Start of COLLECTED MATERIAL
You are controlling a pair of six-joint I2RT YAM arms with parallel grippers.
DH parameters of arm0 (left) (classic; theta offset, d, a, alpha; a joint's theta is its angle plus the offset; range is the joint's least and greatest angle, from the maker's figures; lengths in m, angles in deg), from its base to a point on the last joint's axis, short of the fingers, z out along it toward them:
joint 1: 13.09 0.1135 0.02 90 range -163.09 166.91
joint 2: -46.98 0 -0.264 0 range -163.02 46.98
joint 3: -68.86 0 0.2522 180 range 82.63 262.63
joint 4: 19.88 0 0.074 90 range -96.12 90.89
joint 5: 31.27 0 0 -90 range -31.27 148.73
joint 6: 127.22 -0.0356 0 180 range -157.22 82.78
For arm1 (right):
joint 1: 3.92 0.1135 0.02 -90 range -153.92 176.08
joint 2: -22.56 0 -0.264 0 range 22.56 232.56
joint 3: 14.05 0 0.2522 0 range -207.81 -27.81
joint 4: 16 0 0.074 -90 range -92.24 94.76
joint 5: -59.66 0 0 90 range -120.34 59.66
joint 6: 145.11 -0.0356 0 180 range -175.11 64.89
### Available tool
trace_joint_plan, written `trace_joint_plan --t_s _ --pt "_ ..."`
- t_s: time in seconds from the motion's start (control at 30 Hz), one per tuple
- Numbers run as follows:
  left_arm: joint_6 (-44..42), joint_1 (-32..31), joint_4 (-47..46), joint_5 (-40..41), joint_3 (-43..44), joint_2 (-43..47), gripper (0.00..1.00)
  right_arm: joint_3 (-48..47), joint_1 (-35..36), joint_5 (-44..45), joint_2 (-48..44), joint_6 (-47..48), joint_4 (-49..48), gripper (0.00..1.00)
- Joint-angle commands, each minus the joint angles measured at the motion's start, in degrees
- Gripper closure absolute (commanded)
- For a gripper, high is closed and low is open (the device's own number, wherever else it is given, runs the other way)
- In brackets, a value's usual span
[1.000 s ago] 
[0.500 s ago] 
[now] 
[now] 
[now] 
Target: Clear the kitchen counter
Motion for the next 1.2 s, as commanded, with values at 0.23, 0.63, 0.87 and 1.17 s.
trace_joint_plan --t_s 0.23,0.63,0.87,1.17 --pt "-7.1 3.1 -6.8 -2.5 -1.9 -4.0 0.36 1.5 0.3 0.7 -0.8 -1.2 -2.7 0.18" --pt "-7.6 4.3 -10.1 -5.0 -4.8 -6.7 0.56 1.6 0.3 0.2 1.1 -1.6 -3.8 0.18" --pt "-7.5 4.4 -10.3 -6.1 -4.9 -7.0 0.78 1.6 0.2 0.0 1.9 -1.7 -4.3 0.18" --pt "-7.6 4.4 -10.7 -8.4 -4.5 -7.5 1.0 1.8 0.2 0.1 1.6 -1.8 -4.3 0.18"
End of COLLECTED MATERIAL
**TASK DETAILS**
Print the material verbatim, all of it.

**EXERCISE RESULT**
You are controlling a pair of six-joint I2RT YAM arms with parallel grippers.
DH parameters of arm0 (left) (classic; theta offset, d, a, alpha; a joint's theta is its angle plus the offset; range is the joint's least and greatest angle, from the maker's figures; lengths in m, angles in deg), from its base to a point on the last joint's axis, short of the fingers, z out along it toward them:
joint 1: 13.09 0.1135 0.02 90 range -163.09 166.91
joint 2: -46.98 0 -0.264 0 range -163.02 46.98
joint 3: -68.86 0 0.2522 180 range 82.63 262.63
joint 4: 19.88 0 0.074 90 range -96.12 90.89
joint 5: 31.27 0 0 -90 range -31.27 148.73
joint 6: 127.22 -0.0356 0 180 range -157.22 82.78
For arm1 (right):
joint 1: 3.92 0.1135 0.02 -90 range -153.92 176.08
joint 2: -22.56 0 -0.264 0 range 22.56 232.56
joint 3: 14.05 0 0.2522 0 range -207.81 -27.81
joint 4: 16 0 0.074 -90 range -92.24 94.76
joint 5: -59.66 0 0 90 range -120.34 59.66
joint 6: 145.11 -0.0356 0 180 range -175.11 64.89
### Available tool
trace_joint_plan, written `trace_joint_plan --t_s _ --pt "_ ..."`
- t_s: time in seconds from the motion's start (control at 30 Hz), one per tuple
- Numbers run as follows:
  left_arm: joint_6 (-44..42), joint_1 (-32..31), joint_4 (-47..46), joint_5 (-40..41), joint_3 (-43..44), joint_2 (-43..47), gripper (0.00..1.00)
  right_arm: joint_3 (-48..47), joint_1 (-35..36), joint_5 (-44..45), joint_2 (-48..44), joint_6 (-47..48), joint_4 (-49..48), gripper (0.00..1.00)
- Joint-angle commands, each minus the joint angles measured at the motion's start, in degrees
- Gripper closure absolute (commanded)
- For a gripper, high is closed and low is open (the device's own number, wherever else it is given, runs the other way)
- In brackets, a value's usual span
[1.000 s ago] 
[0.500 s ago] 
[now] 
[now] 
[now] 
Target: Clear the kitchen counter
Motion for the next 1.2 s, as commanded, with values at 0.23, 0.63, 0.87 and 1.17 s.
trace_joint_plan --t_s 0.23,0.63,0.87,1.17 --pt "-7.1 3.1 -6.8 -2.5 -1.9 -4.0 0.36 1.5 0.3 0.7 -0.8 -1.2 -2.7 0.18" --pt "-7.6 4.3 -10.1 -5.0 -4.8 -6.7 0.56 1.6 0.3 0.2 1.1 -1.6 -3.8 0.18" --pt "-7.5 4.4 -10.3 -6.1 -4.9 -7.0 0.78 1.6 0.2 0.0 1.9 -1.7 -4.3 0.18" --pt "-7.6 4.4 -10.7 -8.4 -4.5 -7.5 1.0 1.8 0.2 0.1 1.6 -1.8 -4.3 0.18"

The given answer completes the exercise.